BEGIN Given information

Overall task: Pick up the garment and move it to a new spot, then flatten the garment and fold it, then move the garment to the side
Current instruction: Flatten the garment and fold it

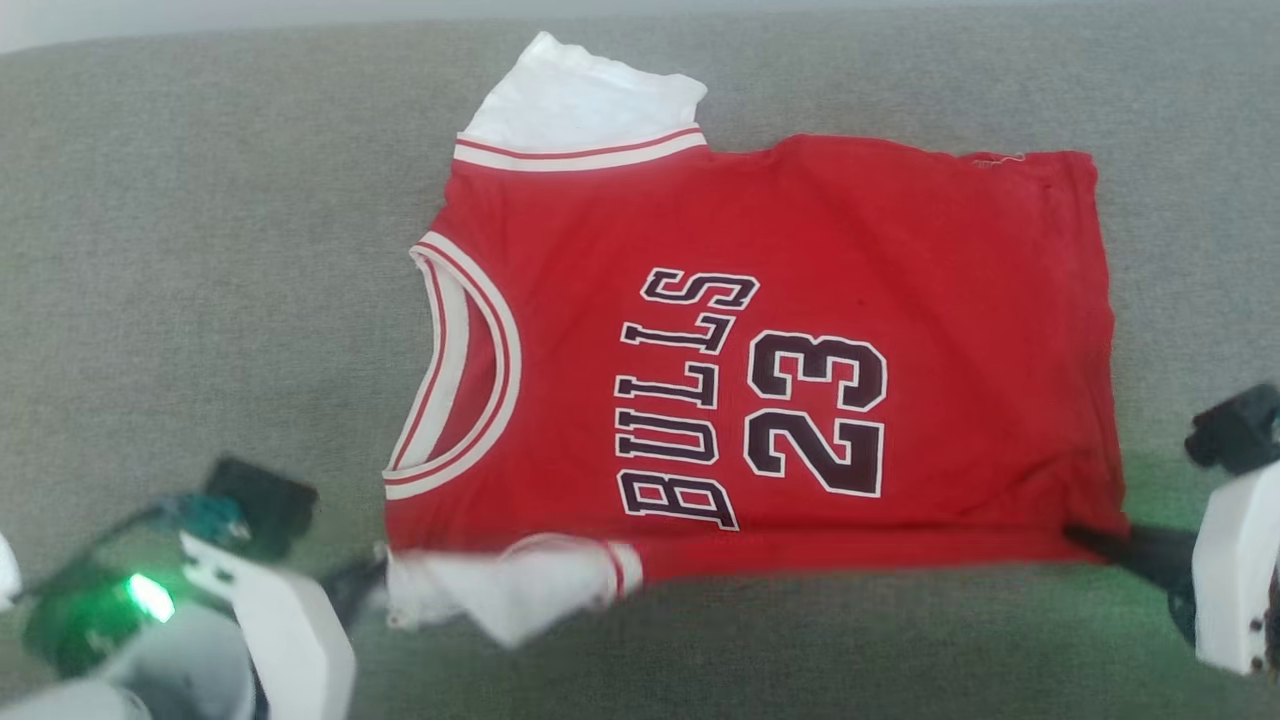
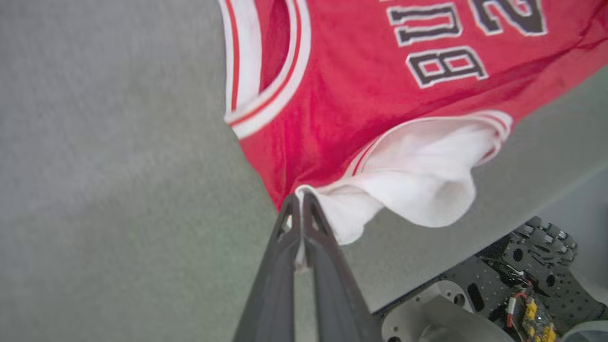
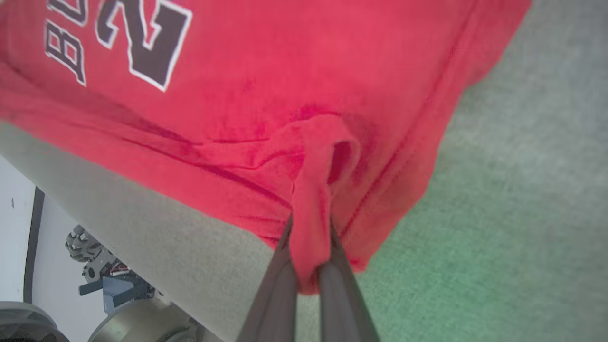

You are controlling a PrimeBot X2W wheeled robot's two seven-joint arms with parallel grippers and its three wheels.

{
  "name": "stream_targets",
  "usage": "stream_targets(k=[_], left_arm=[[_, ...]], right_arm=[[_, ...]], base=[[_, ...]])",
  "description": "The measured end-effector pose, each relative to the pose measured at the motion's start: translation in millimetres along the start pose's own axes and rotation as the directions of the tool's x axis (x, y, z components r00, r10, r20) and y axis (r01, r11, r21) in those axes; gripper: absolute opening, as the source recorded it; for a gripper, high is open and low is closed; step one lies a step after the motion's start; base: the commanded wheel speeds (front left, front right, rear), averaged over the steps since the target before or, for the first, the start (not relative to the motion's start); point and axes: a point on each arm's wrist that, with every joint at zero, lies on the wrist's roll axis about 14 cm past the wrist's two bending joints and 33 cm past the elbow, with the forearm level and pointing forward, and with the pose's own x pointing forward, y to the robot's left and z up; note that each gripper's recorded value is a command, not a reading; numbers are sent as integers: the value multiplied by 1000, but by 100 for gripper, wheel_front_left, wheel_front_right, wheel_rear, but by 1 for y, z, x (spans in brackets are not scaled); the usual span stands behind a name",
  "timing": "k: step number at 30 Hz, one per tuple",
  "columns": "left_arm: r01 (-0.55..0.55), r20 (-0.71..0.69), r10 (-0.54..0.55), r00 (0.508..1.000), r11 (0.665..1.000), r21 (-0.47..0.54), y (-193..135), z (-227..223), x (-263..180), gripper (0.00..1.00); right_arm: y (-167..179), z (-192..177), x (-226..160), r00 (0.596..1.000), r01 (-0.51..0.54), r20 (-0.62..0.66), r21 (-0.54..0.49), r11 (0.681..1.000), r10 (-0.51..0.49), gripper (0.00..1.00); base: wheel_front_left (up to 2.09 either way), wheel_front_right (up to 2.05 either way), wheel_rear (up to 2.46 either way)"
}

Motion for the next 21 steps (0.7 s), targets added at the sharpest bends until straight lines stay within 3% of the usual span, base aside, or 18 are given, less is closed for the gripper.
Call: stream_targets(k=[4, 12, 16, 21], left_arm=[[-15, 118, 0, 993, 991, 129, 7, 51, -3, 0], [-12, 230, -50, 972, 966, 260, 15, 120, 21, 0], [-4, 230, -62, 971, 961, 276, 23, 139, 50, 0], [39, 135, -71, 988, 973, 226, 33, 127, 95, 0]], right_arm=[[-4, 31, -8, 995, 24, 96, -31, 999, -20, 0], [-14, 85, -3, 973, 75, 225, -82, 994, -55, 0], [-20, 103, 12, 968, 94, 242, -87, 992, -71, 0], [-25, 103, 39, 976, 98, 202, -68, 993, -82, 0]], base=[[0, 0, 0], [0, 0, 0], [0, 0, 0], [0, 0, 0]])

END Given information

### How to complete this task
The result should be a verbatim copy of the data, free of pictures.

### Solution for this exercise
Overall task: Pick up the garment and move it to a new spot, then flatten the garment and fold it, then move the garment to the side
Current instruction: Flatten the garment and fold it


You are controlling a PrimeBot X2W wheeled robot's two seven-joint arms with parallel grippers and its three wheels.

{
  "name": "stream_targets",
  "usage": "stream_targets(k=[_], left_arm=[[_, ...]], right_arm=[[_, ...]], base=[[_, ...]])",
  "description": "The measured end-effector pose, each relative to the pose measured at the motion's start: translation in millimetres along the start pose's own axes and rotation as the directions of the tool's x axis (x, y, z components r00, r10, r20) and y axis (r01, r11, r21) in those axes; gripper: absolute opening, as the source recorded it; for a gripper, high is open and low is closed; step one lies a step after the motion's start; base: the commanded wheel speeds (front left, front right, rear), averaged over the steps since the target before or, for the first, the start (not relative to the motion's start); point and axes: a point on each arm's wrist that, with every joint at zero, lies on the wrist's roll axis about 14 cm past the wrist's two bending joints and 33 cm past the elbow, with the forearm level and pointing forward, and with the pose's own x pointing forward, y to the robot's left and z up; note that each gripper's recorded value is a command, not a reading; numbers are sent as integers: the value multiplied by 1000, but by 100 for gripper, wheel_front_left, wheel_front_right, wheel_rear, but by 1 for y, z, x (spans in brackets are not scaled); the usual span stands behind a name",
  "timing": "k: step number at 30 Hz, one per tuple",
  "columns": "left_arm: r01 (-0.55..0.55), r20 (-0.71..0.69), r10 (-0.54..0.55), r00 (0.508..1.000), r11 (0.665..1.000), r21 (-0.47..0.54), y (-193..135), z (-227..223), x (-263..180), gripper (0.00..1.00); right_arm: y (-167..179), z (-192..177), x (-226..160), r00 (0.596..1.000), r01 (-0.51..0.54), r20 (-0.62..0.66), r21 (-0.54..0.49), r11 (0.681..1.000), r10 (-0.51..0.49), gripper (0.00..1.00); base: wheel_front_left (up to 2.09 either way), wheel_front_right (up to 2.05 either way), wheel_rear (up to 2.46 either way)"
}

Motion for the next 21 steps (0.7 s), targets added at the sharpest bends until straight lines stay within 3% of the usual span, base aside, or 18 are given, less is closed for the gripper.
Call: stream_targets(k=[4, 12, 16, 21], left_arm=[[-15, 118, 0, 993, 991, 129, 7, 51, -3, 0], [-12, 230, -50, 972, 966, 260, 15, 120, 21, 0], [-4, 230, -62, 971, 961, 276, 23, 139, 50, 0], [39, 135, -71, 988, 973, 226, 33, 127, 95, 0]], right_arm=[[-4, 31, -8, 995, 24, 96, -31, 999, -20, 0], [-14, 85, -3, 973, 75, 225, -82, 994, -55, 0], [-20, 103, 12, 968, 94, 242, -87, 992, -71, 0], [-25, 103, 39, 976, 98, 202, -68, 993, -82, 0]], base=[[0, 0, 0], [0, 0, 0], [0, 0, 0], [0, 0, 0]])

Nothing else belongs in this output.